# DIRECTIONS FOR THIS TASK
Look below for the line that contains "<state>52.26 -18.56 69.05", then copy it and each following line exactly, through and including the line that contains "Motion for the".

# INFORMATION SHOWN
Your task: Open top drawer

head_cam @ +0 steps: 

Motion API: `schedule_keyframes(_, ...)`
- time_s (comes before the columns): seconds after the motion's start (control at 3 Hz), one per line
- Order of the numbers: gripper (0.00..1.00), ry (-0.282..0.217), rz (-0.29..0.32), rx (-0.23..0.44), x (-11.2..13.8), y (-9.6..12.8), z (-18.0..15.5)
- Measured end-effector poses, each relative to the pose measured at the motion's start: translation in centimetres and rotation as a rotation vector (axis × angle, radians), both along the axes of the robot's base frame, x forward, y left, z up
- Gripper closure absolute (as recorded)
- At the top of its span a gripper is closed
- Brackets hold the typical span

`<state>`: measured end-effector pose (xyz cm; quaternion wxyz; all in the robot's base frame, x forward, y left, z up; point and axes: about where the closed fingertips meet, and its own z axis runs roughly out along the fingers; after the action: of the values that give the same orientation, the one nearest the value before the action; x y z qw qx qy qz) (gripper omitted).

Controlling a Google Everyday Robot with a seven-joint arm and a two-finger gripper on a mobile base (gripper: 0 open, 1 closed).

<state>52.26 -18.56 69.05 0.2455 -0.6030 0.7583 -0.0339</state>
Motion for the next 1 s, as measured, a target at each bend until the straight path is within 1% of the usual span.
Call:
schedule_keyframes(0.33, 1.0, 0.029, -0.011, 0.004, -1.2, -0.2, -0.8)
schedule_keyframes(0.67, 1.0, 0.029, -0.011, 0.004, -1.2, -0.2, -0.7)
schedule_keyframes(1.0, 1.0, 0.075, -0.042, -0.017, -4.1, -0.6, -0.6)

# OUTPUT BELOW
<state>52.26 -18.56 69.05 0.2455 -0.6030 0.7583 -0.0339</state>
Motion for the next 1 s, as measured, a target at each bend until the straight path is within 1% of the usual span.

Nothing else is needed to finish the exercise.